Work instruction: Within the material below, how many lines include "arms"? Answer with the count only.

------------------------------------------------------------------------

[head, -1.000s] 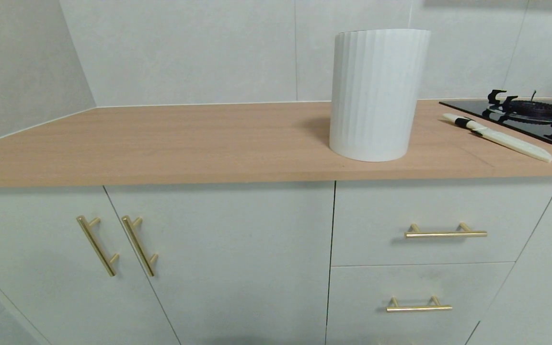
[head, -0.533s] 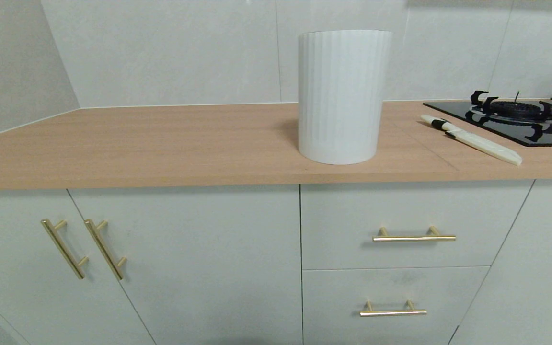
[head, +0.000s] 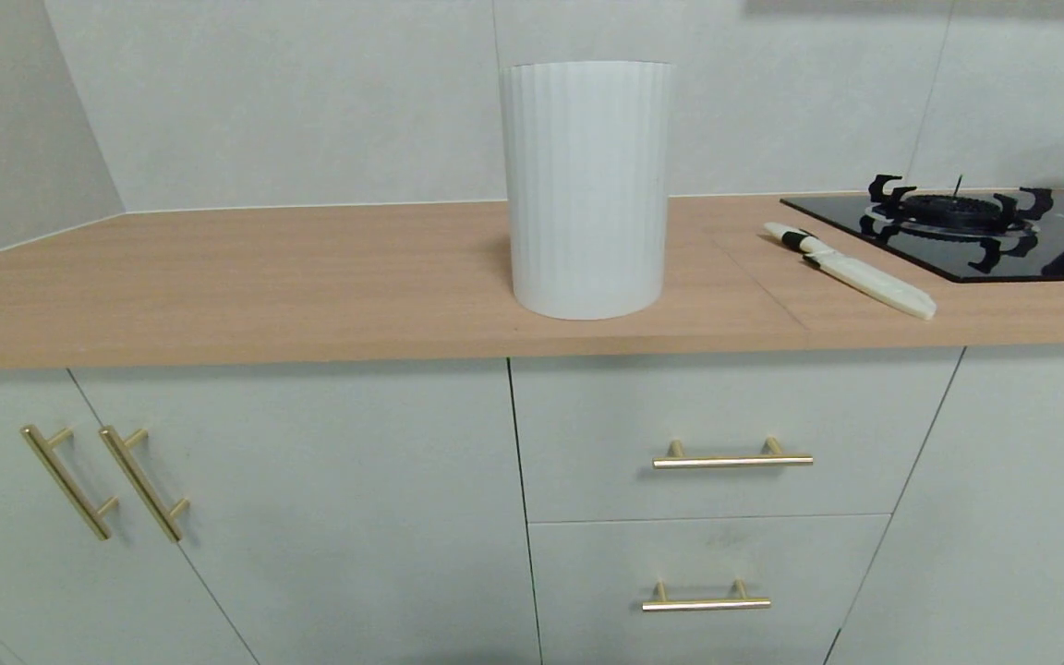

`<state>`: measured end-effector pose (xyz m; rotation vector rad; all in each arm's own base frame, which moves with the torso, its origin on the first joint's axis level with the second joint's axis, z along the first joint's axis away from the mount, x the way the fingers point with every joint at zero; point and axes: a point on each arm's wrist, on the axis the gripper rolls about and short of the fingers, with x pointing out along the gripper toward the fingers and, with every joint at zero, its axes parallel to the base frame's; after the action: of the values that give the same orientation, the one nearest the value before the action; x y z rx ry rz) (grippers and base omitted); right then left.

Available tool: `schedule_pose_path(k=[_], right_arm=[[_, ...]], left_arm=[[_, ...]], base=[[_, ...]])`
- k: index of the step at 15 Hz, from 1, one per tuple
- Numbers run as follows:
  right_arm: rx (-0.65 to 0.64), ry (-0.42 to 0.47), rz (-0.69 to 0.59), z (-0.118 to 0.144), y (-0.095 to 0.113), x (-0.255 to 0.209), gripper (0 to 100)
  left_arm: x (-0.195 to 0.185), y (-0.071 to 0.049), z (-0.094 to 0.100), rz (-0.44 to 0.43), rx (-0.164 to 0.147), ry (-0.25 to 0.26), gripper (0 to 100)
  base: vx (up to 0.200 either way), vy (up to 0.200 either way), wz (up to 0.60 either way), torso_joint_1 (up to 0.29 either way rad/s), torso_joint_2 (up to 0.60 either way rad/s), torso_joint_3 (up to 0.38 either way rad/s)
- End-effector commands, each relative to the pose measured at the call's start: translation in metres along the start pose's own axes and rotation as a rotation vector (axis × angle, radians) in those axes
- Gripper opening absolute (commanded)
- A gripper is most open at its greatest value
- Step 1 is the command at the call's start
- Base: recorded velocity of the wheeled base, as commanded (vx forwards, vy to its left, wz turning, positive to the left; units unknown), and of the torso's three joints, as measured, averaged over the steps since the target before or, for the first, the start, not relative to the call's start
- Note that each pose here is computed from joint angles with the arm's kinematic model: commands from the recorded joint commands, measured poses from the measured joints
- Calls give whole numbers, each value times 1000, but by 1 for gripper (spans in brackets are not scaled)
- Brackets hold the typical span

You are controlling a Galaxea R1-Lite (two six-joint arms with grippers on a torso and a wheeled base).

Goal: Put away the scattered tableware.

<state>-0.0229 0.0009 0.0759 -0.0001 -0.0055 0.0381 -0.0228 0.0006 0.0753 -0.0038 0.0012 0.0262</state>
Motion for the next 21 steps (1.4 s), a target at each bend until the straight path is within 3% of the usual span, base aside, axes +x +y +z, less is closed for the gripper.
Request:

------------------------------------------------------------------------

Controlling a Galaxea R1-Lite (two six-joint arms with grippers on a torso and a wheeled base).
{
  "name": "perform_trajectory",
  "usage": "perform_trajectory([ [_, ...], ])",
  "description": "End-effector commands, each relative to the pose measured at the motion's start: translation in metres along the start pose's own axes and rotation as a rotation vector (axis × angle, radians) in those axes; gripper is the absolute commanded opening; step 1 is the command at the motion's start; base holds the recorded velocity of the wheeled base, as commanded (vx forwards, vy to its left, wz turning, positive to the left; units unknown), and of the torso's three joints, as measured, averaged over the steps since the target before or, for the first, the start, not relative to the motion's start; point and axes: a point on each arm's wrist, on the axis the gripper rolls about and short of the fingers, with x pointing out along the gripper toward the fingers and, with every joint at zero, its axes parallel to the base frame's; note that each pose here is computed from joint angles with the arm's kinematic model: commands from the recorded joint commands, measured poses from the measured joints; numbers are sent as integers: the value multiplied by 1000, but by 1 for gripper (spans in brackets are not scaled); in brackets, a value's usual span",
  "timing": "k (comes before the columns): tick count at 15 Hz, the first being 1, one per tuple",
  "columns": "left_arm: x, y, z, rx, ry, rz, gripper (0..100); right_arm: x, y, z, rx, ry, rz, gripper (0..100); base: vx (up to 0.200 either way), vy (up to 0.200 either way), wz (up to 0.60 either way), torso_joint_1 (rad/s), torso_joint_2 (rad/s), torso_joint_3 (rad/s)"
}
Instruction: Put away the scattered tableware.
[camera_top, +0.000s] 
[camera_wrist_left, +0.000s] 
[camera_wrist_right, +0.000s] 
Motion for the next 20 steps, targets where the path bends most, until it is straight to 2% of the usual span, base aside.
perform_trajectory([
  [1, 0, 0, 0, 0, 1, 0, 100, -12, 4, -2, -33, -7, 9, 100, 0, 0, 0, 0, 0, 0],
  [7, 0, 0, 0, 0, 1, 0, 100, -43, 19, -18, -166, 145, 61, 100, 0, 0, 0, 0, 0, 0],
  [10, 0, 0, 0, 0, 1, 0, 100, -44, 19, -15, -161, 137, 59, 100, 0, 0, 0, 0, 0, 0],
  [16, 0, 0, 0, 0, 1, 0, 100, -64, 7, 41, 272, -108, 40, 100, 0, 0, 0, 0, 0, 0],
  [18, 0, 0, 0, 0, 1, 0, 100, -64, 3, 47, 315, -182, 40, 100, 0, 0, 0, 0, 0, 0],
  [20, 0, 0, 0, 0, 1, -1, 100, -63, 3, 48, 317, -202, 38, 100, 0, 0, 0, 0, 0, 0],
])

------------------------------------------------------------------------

Exercise solution: 2